Léa Corrêa Pinto foi a ambientalista que batalhou por mais viadutos e túneis no projeto de duplicação na Serra do Cafezal. Bom para os motoristas, que terão uma estrada melhor
Nelson Bortolin
A paulistana Léa Corrêa Pinto, 67 anos, pisou pela primeira vez na Fazenda Itereí, em Miracatu (SP), aos 10 anos. Não existia nem a antiga BR-2. Seu pai – médico homeopata – havia comprado a área. Como boa capricorniana, como gosta de ressaltar, ela tem seguido à risca um pedido dele, para que cuidasse da natureza daquele lugar. “É o que eu venho fazendo a minha vida toda”, explica.
Em 1975, após a morte da mãe, ela assumiu a área e, três anos depois, conseguiu transformá-la num Refúgio para Animais Nativos. Há 15 anos, começou a trabalhar para que a duplicação da Régis Bittencourt impactasse o mínimo possível a fauna e a flora da região.
A coordenadora da Rede das Águas da organização SOS Mata Atlântica, Malu Ribeiro, é testemunha do empenho dela. “Léa foi uma lutadora que mobilizou toda a sociedade, o Ministério Público, o Conama (Conselho Nacional do Meio Ambiente). Defendeu seus pontos de vista com muito conhecimento e argumentações fortes.”
Foi uma luta para preservar as encostas, as águas e a biodiversidade. “Não só para mim, mas para todo o mundo na serra e para quem vive em todo o Vale do Ribeira, gente que consome a água que brota na serra e que sofre o efeito da erosão e das enchentes.”
Entre os beneficiários da preservação das encostas e do mínimo de dano à natureza com a construção da estrada estão os próprios usuários da estrada, que ganham um traçado melhor e mais seguro.
Léa assegura que, como moradora da região, sempre esteve atenta à conservação da Régis naquele trecho, cuja precariedade causou muitos acidentes. “Sinalização deficiente, desníveis altos dos acostamentos, nós sempre denunciamos. De tanto insistirmos, foram feitas algumas melhorias na pista”, salienta. Ela nega que a demora na autorização para a duplicação da Régis tenha sido culpa da “teimosia” dos ambientalistas. “A própria burocracia do governo – Tribunal de Contas, ANTT e outros órgãos – demorou quase uma década para definir quem faria e de que forma seria realizada a obra. Os ambientalistas não participaram de nada disso.”

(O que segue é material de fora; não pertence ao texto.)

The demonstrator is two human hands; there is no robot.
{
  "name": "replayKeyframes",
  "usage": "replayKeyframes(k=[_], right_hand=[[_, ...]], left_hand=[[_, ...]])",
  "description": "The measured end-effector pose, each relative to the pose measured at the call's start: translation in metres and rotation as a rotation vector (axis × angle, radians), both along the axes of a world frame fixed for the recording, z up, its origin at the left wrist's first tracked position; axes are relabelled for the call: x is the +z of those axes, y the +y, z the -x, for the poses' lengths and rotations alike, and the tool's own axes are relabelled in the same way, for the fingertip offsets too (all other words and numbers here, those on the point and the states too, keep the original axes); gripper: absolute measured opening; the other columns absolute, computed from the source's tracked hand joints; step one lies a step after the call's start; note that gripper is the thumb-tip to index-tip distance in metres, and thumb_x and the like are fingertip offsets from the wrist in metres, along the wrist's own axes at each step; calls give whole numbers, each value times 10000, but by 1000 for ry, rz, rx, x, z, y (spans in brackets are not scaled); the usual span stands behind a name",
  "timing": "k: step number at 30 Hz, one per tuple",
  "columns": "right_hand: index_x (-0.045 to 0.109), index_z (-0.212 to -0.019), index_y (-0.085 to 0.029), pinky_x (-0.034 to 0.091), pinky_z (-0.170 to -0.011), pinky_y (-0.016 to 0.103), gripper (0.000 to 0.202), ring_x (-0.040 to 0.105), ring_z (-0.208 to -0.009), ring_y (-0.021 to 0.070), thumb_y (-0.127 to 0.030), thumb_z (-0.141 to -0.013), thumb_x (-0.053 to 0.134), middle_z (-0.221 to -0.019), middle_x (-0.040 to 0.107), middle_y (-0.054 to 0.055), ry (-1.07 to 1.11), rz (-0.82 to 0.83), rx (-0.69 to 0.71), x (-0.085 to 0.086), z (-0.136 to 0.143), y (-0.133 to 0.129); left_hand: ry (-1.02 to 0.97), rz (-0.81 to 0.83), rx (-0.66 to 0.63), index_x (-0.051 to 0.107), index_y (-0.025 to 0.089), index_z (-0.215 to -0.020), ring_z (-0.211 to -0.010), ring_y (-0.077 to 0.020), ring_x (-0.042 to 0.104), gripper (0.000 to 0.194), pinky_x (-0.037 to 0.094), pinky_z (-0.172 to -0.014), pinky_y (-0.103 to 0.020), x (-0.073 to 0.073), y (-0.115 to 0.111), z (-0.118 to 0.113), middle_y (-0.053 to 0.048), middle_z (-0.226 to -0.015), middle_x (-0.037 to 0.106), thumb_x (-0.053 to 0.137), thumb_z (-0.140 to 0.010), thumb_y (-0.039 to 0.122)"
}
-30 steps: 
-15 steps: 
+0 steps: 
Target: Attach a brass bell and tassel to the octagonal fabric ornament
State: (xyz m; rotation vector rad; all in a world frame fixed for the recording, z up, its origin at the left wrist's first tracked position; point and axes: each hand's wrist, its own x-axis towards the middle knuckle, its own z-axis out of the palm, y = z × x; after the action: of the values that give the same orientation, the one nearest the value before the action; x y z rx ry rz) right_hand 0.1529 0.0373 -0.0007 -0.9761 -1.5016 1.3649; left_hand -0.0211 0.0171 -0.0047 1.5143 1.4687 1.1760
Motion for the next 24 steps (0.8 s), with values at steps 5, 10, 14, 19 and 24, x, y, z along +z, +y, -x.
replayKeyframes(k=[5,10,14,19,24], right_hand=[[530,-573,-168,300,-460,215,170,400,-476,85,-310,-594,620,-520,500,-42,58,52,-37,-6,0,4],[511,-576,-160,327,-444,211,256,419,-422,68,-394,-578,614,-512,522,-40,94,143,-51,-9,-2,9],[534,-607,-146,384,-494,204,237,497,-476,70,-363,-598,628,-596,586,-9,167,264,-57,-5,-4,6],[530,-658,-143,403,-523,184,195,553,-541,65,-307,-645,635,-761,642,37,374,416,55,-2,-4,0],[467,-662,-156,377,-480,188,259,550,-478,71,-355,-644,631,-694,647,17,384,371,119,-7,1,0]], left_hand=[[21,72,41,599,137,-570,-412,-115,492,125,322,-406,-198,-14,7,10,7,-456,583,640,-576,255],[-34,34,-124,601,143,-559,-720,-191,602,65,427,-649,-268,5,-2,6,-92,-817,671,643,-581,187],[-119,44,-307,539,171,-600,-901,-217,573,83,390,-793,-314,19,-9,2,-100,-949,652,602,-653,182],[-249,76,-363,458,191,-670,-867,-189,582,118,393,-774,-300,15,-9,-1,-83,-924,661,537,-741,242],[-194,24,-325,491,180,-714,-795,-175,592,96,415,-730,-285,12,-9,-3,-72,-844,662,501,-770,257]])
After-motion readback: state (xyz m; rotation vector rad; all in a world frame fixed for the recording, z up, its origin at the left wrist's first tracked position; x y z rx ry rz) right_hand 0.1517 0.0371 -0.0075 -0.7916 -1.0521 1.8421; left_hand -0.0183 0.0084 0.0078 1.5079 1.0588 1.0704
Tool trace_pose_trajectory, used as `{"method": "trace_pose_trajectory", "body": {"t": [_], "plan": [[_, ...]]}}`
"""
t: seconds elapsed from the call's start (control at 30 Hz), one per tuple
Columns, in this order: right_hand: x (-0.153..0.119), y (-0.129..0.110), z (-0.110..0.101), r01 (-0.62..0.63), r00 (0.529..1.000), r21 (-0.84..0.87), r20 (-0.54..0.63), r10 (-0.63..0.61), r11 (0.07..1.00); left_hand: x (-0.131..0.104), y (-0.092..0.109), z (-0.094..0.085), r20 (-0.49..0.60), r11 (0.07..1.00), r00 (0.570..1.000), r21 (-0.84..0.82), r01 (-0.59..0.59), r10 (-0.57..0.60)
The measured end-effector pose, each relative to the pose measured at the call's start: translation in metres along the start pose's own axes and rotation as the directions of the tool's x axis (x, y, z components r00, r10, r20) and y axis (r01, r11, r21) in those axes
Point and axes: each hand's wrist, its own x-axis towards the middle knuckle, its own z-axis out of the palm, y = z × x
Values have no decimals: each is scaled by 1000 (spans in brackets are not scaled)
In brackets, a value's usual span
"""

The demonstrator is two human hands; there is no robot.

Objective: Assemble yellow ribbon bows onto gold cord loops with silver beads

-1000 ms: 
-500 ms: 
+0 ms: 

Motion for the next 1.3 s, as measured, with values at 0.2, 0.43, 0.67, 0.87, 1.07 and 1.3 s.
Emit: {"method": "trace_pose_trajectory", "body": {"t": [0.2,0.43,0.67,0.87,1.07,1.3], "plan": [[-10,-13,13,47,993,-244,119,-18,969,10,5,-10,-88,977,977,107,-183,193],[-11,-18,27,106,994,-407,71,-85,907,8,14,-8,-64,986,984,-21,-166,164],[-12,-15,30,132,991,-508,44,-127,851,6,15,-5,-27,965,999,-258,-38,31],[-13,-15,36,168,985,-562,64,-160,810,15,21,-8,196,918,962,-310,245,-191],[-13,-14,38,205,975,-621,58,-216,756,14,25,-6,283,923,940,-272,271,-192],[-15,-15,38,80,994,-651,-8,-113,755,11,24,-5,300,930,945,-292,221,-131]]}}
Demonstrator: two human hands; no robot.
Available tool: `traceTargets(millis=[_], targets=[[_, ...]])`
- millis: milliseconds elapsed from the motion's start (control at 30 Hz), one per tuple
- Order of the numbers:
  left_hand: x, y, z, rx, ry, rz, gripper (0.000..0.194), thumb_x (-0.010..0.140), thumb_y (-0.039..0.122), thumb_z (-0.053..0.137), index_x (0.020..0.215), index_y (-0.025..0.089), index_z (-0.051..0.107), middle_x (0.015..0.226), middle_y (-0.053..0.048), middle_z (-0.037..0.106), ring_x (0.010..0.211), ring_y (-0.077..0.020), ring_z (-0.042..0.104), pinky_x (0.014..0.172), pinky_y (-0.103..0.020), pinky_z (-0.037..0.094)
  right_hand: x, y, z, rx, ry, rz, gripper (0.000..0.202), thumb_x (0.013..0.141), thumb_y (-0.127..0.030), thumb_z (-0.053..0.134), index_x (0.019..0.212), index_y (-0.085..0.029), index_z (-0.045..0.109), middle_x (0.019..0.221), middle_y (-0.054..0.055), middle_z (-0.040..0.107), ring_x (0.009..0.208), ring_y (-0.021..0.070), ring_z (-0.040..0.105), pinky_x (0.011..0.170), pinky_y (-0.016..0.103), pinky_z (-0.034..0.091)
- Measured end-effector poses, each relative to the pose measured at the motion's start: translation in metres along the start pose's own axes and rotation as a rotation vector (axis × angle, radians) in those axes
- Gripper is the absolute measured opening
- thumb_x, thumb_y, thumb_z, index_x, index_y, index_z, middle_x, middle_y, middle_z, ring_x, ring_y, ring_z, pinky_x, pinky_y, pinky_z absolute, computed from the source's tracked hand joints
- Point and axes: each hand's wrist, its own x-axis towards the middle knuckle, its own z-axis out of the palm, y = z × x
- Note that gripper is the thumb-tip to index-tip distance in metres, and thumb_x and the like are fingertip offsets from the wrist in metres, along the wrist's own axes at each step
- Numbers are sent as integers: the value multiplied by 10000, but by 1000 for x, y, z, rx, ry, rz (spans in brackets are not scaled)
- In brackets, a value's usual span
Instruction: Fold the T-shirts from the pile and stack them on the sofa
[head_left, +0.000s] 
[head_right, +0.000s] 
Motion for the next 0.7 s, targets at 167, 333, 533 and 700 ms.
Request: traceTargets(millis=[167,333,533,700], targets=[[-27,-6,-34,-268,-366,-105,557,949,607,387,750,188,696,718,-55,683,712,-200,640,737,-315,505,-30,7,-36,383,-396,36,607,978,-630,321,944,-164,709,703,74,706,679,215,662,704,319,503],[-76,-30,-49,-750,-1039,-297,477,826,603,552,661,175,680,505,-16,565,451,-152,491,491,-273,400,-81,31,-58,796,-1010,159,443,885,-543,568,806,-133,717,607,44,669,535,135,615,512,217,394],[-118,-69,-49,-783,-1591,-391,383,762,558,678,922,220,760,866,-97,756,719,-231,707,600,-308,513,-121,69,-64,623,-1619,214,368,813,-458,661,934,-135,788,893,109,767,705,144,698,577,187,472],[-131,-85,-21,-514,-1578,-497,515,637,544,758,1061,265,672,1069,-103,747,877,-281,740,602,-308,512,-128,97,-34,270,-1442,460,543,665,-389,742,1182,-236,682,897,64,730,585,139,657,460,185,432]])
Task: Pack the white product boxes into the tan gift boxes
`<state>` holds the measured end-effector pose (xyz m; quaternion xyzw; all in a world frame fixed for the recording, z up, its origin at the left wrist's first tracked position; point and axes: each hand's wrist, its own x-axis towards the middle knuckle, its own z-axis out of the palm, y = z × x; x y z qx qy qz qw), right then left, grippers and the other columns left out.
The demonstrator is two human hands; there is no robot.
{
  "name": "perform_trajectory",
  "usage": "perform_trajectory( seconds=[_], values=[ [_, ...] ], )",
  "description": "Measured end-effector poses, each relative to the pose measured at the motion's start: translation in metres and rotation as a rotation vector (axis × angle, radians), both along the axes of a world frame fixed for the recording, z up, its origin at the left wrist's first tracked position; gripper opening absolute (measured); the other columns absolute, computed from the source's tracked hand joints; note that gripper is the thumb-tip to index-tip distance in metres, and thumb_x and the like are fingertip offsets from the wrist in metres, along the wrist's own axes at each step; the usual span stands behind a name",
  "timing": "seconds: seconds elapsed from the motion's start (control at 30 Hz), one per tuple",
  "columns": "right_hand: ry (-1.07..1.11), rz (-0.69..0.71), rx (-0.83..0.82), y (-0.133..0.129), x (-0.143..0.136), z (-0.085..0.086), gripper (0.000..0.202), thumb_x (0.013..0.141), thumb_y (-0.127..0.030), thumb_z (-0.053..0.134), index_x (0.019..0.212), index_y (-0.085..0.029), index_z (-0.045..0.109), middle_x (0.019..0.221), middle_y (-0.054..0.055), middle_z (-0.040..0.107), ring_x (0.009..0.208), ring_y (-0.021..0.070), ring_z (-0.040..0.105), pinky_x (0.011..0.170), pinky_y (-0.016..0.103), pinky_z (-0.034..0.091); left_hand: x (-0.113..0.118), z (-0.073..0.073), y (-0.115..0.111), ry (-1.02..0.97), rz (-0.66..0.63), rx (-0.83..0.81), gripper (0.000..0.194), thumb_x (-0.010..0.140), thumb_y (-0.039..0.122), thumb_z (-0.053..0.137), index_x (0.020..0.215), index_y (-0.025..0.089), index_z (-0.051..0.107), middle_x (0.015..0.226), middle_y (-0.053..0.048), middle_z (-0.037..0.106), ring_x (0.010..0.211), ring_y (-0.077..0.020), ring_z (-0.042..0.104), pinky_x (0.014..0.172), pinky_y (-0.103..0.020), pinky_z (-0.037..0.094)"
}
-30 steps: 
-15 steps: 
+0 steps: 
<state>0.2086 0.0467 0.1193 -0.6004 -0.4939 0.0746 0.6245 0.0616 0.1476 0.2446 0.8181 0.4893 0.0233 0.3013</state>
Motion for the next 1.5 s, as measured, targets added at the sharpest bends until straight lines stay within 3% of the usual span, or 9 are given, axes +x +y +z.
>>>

Para Léa, no entanto, se o Ibama quisesse, o projeto poderia ter ficado melhor. “As pontes e viadutos que conseguimos incluir vão reduzir o impacto, mas outras sugestões que apresentamos foram ignoradas”, afirma. Era importante que o traçado da nova pista não isolasse o Ribeirão do Caçador, entre as duas pistas, diz Léa.
Não deu. “Queríamos também que o Ibama mantivesse a milenar passagem da fauna, no km 349, onde nasce o rio, mas esse pedido não foi aceito.”
acasalar com parentes e “isso deteriora a família com o passar do tempo”. O Ibama considerou suficiente manter apenas a passagem no km 354. No local, vivem e procriam espécies como antas, tamanduás, jaguatiricas, onças, gatos e cachorros-do-mato, bugios, micos, veados variados, pacas, cutias, tapitis e lontras.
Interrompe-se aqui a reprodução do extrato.